Datalog is a declarative logic programming language that syntactically is a subset of Prolog. It is often used as a query language for deductive databases. In recent years, Datalog has found new application in data integration, information extraction, networking, program analysis, security, and cloud computing.[1]

Its origins date back to the beginning of logic programming, but it became prominent as a separate area around 1977 when Hervé Gallaire and Jack Minker organized a workshop on logic and databases.[2]David Maier is credited with coining the term Datalog.[3]

Features, limitations and extensions

Unlike in Prolog, statements of a Datalog program can be stated in any order. Furthermore, Datalog queries on finite sets are guaranteed to terminate, so Datalog does not have Prolog's cut operator. This makes Datalog a truly declarative language.

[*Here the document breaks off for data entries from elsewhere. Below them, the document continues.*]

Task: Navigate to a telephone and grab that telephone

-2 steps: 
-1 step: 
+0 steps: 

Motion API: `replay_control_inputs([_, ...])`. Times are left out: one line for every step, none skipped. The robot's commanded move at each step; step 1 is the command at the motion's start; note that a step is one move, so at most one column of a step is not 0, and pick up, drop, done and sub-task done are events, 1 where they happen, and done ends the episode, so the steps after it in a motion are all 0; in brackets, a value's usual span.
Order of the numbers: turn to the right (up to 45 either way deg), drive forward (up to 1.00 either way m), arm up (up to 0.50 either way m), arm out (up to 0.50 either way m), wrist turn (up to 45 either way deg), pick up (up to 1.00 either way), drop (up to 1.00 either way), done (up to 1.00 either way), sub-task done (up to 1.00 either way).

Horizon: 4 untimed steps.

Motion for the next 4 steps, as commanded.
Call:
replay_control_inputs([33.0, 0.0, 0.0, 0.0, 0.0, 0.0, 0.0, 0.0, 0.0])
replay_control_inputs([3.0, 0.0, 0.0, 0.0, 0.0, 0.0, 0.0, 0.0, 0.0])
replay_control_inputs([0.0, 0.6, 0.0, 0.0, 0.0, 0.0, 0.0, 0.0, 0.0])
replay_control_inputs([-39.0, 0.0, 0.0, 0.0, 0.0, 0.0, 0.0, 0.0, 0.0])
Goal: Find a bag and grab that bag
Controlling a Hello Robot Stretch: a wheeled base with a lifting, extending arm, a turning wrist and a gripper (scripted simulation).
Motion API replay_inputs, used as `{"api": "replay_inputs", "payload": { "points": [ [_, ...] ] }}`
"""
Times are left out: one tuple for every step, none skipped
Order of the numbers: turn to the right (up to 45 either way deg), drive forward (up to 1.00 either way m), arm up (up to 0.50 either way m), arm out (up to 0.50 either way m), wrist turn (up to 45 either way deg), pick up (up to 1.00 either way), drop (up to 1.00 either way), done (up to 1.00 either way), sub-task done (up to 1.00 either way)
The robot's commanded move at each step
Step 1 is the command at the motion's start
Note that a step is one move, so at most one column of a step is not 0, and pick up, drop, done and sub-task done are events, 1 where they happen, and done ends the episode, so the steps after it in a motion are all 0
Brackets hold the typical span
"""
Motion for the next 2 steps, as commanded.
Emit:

In contrast to Prolog, Datalog

  1. disallows complex terms as arguments of predicates, e.g., p (1, 2) is admissible but not p (f (1), 2),
  2. imposes certain stratification restrictions on the use of negation and recursion,
  3. requires that every variable that appears in the head of a clause also appears in a nonarithmetic positive (i.e. not negated) literal in the body of the clause,
  4. requires that every variable appearing in a negative literal in the body of a clause also appears in some positive literal in the body of the clause[4]

Query evaluation with Datalog is based on first-order logic, and is thus sound and complete. However, Datalog is not Turing complete, and is thus used as a domain-specific language that can take advantage of efficient algorithms developed for query resolution. Indeed, various methods have been proposed to efficiently perform queries, e.g., the Magic Sets algorithm,[5] tabled logic programming[6] or SLG resolution.[7]

Some widely used database systems include ideas and algorithms developed for Datalog. For example, the SQL:1999 standard includes recursive queries, and the Magic Sets algorithm (initially developed for the faster evaluation of Datalog queries) is implemented in IBM's DB2.[8] Moreover, Datalog engines are behind specialised database systems such as Intellidimension's database for the semantic web.[]

Several extensions have been made to Datalog, e.g., to support aggregate functions, to allow object-oriented programming, or to allow disjunctions as heads of clauses. These extensions have significant impacts on the definition of Datalog's semantics and on the implementation of a corresponding Datalog interpreter.


Example Datalog program:

 parent(bill, mary).
 parent(mary, john).

These two lines define two facts, i.e. things that always hold. They can be intuitively understood as: the parent of mary is bill and the parent of john is mary.

 ancestor(X,Y) :- parent(X,Y).
 ancestor(X,Y) :- parent(X,Z),ancestor(Z,Y).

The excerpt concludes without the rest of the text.